SUPPLIED MATERIAL:

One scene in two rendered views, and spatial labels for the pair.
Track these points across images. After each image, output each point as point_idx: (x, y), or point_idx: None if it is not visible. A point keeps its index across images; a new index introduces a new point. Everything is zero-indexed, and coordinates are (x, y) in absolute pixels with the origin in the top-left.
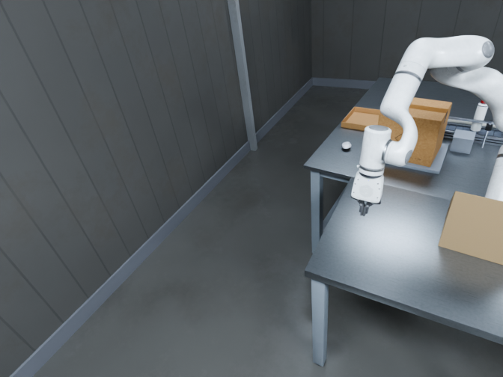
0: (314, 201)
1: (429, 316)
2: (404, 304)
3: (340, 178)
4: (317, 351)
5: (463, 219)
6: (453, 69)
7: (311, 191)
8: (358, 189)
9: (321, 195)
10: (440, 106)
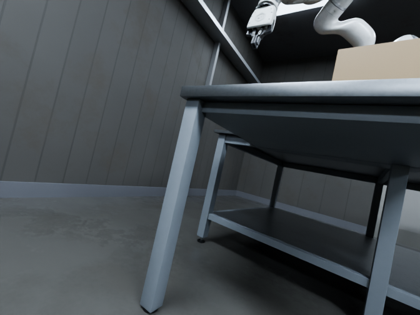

TASK STATEMENT: Write out only the lines from the line containing "4: (317, 351)" through the end of the material above, both end lines included. Pictures are not written out.

TASK RESPONSE:
4: (317, 351)
5: (463, 219)
6: (453, 69)
7: (311, 191)
8: (358, 189)
9: (321, 195)
10: (440, 106)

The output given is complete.